### About this exercise
When you reach the line containing "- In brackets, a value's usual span" in the entries below, repeat it and each line after it exactly until the entries end.

Dataset entries: Begin

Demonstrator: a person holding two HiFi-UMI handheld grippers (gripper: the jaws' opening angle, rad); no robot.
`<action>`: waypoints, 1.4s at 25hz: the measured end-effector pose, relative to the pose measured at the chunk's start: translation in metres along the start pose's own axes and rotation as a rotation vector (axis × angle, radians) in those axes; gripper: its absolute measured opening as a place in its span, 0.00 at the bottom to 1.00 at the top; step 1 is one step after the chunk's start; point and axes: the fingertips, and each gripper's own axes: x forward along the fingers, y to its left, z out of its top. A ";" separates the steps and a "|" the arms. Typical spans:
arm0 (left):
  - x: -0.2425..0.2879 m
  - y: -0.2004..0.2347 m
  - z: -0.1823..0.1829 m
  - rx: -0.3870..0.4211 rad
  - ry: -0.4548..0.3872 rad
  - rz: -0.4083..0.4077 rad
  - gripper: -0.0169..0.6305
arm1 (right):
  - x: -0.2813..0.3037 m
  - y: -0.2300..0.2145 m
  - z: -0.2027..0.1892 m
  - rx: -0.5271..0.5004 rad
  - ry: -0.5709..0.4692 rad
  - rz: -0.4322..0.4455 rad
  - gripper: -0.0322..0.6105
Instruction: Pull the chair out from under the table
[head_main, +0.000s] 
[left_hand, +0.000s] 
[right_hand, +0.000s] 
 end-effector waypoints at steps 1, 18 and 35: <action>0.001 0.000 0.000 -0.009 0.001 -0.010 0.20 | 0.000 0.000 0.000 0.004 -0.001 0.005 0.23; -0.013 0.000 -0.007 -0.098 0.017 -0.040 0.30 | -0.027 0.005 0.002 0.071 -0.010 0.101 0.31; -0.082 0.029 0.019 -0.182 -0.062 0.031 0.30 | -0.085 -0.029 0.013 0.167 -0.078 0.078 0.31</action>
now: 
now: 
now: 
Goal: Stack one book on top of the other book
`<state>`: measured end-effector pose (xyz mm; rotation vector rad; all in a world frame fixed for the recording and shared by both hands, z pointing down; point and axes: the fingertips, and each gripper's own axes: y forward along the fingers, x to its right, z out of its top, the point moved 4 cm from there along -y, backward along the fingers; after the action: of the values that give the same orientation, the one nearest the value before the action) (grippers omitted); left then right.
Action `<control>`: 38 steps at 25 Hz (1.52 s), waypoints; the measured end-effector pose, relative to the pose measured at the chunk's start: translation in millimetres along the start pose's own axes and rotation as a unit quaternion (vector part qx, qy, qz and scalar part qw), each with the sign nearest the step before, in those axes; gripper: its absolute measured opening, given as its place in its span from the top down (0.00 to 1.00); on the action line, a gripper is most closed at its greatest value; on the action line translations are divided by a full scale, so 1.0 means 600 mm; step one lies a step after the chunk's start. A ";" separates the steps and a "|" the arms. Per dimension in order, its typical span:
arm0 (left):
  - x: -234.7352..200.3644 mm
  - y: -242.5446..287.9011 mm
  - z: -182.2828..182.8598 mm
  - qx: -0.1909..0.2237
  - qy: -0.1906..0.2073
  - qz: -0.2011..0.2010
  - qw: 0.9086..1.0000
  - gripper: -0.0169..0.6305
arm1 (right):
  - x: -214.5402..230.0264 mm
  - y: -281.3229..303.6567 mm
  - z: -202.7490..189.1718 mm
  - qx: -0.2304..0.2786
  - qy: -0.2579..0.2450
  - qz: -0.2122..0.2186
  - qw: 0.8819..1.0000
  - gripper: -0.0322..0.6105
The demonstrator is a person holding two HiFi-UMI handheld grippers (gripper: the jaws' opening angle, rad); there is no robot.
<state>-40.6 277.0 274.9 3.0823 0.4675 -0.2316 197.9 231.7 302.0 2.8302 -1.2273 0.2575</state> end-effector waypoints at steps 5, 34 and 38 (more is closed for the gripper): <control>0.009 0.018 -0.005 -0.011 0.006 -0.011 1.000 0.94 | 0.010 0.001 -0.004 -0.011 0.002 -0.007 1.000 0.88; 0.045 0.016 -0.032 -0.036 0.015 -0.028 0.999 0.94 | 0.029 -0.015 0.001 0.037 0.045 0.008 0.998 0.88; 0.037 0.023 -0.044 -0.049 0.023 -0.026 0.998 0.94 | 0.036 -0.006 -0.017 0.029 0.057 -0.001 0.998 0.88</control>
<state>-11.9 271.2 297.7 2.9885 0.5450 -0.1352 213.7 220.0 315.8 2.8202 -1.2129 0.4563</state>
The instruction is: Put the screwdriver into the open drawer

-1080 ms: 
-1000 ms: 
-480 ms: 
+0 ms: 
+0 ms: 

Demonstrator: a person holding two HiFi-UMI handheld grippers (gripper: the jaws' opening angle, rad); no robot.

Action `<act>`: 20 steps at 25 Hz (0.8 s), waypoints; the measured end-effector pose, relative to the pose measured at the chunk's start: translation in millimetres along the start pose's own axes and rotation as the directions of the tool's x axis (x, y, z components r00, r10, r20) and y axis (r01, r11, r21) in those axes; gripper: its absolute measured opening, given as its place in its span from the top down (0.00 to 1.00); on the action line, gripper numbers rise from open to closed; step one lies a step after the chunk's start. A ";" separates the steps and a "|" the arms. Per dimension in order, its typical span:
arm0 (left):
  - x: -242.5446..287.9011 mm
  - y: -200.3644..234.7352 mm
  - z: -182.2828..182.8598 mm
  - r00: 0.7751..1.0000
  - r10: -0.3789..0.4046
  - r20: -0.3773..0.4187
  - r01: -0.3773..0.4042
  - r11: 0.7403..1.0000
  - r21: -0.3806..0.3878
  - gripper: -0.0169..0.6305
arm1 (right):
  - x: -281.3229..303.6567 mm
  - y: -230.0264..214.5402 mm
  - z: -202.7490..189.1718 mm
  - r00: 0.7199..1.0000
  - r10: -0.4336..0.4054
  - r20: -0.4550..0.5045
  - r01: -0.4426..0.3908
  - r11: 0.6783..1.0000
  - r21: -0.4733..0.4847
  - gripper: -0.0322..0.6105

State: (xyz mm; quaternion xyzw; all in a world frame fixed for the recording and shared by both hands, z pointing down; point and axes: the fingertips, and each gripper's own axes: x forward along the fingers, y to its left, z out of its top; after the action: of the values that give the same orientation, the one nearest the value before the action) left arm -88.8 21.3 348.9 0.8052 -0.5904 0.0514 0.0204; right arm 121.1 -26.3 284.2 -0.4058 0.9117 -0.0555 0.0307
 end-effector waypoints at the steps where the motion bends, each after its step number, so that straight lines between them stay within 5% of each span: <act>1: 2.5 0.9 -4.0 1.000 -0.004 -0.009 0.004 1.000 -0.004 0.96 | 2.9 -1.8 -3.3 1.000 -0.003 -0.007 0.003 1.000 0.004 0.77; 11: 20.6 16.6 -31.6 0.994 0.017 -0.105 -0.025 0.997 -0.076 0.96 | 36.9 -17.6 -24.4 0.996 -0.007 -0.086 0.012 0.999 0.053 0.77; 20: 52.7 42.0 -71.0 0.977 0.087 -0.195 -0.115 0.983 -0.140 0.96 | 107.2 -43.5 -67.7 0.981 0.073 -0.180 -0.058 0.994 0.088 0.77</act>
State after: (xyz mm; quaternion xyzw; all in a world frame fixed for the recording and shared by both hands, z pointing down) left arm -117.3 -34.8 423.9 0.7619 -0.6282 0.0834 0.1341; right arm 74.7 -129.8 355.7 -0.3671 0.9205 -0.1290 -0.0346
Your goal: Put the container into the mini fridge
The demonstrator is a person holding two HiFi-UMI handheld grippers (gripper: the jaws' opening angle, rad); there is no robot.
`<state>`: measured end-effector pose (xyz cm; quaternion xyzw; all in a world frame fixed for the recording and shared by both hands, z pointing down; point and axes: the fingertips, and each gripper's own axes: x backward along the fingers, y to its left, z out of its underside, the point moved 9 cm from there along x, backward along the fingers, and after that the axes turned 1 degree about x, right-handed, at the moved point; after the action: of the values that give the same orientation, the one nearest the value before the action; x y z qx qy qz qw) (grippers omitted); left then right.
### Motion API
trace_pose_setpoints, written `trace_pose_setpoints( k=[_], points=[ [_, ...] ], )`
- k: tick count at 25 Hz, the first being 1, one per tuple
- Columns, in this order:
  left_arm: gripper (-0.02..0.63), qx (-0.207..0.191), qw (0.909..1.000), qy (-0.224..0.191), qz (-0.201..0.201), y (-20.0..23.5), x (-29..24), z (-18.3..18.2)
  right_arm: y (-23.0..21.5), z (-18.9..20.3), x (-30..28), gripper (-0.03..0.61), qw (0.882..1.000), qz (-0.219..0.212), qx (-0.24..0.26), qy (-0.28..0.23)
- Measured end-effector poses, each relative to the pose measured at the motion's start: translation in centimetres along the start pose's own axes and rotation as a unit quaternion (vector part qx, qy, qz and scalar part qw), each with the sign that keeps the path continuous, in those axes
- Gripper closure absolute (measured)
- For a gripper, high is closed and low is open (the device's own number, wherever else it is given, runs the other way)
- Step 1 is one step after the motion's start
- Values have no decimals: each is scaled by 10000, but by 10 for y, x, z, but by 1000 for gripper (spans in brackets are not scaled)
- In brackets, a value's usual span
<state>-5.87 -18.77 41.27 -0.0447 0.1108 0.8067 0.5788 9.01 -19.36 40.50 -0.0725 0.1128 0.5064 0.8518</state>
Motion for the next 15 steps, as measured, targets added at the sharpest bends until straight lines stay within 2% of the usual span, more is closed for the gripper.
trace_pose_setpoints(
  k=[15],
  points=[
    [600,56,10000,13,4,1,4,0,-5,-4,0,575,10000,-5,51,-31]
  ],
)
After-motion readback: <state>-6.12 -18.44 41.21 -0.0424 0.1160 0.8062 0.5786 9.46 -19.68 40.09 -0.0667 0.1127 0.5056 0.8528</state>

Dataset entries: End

### Exercise output
- In brackets, a value's usual span
<state>-5.87 -18.77 41.27 -0.0447 0.1108 0.8067 0.5788 9.01 -19.36 40.50 -0.0725 0.1128 0.5064 0.8518</state>
Motion for the next 15 steps, as measured, targets added at the sharpest bends until straight lines stay within 2% of the usual span, more is closed for the gripper.
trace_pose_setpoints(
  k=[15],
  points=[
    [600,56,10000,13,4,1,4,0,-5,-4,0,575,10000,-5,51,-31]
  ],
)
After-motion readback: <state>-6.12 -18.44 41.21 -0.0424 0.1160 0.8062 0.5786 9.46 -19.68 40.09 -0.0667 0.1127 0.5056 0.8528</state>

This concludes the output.